Akıllarınıza deprem kuşağında olan bizden daha büyük depremler yaşayan ve dikine mimaride bizden çok daha yüksek binalar yapan ülkeler gelebilir, o zaman şu soruya cevap aramamız gerekmez mi?
Neden onların binaları yıkılmıyor?
Sanıyorum bu sorunun cevabını az çok hepimiz tahmin edebiliyoruz, Ne demişti Mustafa Kemal Atatürk, ‘’Vatanını en çok seven, görevini en iyi yapandır.’’ Sahi vatanını seven
vatanından ve vatandaşının
geleceğinden çalar mı, çalınmasına müsaade eder mi?
Müsaadenizle kaldığım yerden devam etmek istiyorum.
Deprem anında ve sonrasında sakin kalmak, panik yapmamak, yanlış kararlar vermenizin önüne geçecektir, unutmayın siz panik yaparsanız
sorumluluğunuzdaki kişiler ne
yapmaz?
Acil yardım ekiplerini seferber ederek mümkün olan en kısa sürede enkaz altında kalanları kurtarmak
hepimizin ilk önceliği olmalıdır, sonrasında yaralıları en yakın sağlık kuruluşlarına ulaştırmak ve tabi ki sağ ve sağlıklı olan bireylerin yaşam
standartlarını sağlamak olmazsa olmazların başında gelmektedir. Yaşadığımız son felakette çok acı tecrübeler ile deneyimledik,
panik ve iş bilmezlik en az deprem kadar hasar verdi bizlere.
Tam bu bağlamda afet lojistiği devreye giriyor.

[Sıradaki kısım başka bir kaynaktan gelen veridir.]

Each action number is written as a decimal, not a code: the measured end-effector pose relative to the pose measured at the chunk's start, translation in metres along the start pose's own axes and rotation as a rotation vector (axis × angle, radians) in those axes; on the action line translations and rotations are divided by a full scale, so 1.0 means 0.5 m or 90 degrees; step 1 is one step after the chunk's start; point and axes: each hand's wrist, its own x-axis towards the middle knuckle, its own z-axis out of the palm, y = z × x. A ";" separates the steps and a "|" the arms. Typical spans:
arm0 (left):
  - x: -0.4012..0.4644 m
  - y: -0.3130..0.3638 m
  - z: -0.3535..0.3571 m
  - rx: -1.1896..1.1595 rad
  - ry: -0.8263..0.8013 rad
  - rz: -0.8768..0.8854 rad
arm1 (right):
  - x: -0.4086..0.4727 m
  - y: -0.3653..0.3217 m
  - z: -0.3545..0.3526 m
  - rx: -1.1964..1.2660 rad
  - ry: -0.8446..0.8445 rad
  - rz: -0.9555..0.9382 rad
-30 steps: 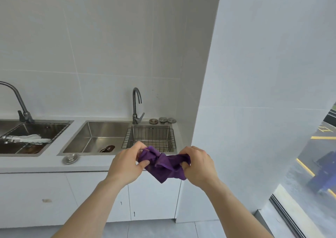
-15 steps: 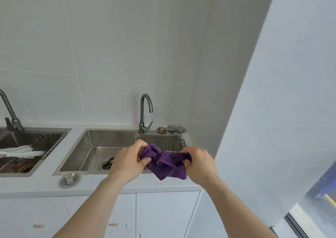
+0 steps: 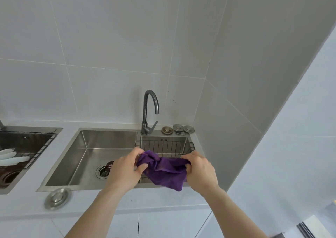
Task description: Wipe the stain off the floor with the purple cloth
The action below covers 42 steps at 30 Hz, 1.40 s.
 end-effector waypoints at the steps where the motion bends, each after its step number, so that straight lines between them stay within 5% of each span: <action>1: 0.020 -0.007 0.011 0.006 -0.003 -0.004 | 0.021 0.009 0.011 0.001 -0.003 0.005; 20: 0.507 -0.119 0.322 0.154 -0.169 -0.132 | 0.508 0.261 0.282 0.066 -0.160 0.090; 29: 0.531 -0.185 0.448 0.249 -0.340 -0.162 | 0.528 0.344 0.426 -0.047 -0.340 0.100; 42: 0.499 -0.204 0.508 0.259 -0.464 -0.061 | 0.480 0.336 0.505 -0.066 -0.531 0.059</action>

Afet lojistiği, doğal afetler veya acil durumlar sırasında, hızlı ve etkili bir şekilde ihtiyaç duyulan
malzemelerin, kaynakların ve hizmetlerin sağlanması için kullanılan bir lojistik yönetim sistemidir.
Afet lojistiği, afetlerin neden olduğu kaosu minimize etmek ve afetzedelere yardım etmek için tasarlanmıştır.

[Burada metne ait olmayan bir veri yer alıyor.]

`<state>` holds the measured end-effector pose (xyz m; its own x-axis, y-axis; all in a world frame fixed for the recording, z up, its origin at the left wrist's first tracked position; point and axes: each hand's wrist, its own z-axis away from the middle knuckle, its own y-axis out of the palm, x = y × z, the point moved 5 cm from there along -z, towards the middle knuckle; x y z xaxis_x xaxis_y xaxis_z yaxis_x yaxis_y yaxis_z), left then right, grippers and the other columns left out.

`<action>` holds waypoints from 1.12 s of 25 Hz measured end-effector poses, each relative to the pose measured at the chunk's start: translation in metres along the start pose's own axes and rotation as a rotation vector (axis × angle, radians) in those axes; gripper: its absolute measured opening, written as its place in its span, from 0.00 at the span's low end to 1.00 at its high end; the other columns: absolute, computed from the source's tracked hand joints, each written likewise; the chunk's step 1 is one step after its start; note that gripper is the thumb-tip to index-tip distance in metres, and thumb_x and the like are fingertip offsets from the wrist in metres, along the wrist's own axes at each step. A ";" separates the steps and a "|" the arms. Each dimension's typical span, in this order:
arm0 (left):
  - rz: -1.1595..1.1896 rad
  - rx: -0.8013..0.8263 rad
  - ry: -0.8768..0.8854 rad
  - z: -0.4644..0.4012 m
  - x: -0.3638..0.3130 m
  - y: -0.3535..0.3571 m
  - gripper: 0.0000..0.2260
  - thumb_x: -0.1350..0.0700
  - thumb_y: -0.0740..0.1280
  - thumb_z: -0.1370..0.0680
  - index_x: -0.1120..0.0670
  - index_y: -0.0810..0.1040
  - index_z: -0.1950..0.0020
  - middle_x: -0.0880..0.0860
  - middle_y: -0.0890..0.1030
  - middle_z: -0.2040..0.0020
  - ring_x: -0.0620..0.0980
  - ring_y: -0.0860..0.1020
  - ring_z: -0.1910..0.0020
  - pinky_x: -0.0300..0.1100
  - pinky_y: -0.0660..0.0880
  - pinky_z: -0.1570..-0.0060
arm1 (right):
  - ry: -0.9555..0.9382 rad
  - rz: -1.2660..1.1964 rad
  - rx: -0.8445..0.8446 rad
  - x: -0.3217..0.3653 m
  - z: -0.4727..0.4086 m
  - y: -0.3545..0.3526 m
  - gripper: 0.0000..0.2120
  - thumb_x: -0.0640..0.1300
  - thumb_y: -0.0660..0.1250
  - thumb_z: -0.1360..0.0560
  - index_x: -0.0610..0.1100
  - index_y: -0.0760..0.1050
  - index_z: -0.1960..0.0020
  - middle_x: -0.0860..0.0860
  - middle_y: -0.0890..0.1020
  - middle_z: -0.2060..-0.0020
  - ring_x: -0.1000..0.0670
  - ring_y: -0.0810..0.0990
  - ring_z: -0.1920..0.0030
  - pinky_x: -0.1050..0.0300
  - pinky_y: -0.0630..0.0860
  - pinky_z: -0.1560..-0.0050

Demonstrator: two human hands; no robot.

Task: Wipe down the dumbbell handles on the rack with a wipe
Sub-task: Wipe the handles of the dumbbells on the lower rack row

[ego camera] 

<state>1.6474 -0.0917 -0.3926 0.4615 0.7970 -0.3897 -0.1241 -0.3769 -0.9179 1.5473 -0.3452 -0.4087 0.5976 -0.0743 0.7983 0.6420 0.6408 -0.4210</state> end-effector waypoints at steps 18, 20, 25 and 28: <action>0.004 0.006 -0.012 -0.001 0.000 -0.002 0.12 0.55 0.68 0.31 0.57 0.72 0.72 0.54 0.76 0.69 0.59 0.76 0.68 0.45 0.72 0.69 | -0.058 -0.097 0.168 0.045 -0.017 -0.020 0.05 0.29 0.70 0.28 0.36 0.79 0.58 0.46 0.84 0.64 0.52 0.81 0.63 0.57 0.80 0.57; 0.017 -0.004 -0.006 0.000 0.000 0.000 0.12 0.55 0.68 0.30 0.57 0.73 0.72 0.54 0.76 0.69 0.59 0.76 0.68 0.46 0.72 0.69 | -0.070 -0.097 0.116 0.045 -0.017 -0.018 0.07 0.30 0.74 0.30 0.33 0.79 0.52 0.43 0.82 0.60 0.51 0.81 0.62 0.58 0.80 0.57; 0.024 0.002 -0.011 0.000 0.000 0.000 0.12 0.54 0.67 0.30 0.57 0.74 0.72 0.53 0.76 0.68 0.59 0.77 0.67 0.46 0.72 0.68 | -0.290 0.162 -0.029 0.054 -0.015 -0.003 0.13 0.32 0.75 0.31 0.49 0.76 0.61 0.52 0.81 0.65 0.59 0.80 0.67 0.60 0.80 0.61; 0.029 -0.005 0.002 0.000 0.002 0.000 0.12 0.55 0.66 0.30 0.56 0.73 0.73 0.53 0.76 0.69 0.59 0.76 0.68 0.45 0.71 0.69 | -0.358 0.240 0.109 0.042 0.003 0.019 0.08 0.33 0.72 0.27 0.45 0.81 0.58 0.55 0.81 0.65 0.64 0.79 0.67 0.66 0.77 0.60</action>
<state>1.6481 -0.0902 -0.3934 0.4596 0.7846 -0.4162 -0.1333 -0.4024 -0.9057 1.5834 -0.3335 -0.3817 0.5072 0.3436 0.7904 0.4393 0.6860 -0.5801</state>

Lojistik sektörünün en çok konuşulduğu ve gündemde olduğu bir ülkede son depremde yaşadıklarımız aslında ne kadar bilinçsiz olduğumuzu bizlere gösterdi. Şimdi size saatlerce lojistik kavramının gelişiminden bahsetmek istemiyorum lakin
insanlığın geçmişi kadar eski olan lojistiğin hesap yapma bilimi olduğunu ve hesap yapma becerisi olmadan süreçlerin ilerlemesinin mümkün olmayacağını anımsatmak istiyorum.
Depremin ilk gününden bugüne kadar defalarca yazdım ve gücüm nispetinde yetkililere ulaşmaya çalıştım, süreçleri doğru yönetmek ve adaletli bir dağıtım için yapılması gereken
kurallar vardı.
En saf haliyle deprem bölgesine
giden ürünler bir toplama
merkezinde toplanıp ayrıştırılmalı, ihtiyaçlar belirlenip mikro dağıtımlar ile kişilere teslimatlar yapılmalıydı, bundan önceki depremlerden dersler çıkartmış olsaydık yaşadığımız bu son depremde ödediğimiz bedel bu kadar ağır olmazdı.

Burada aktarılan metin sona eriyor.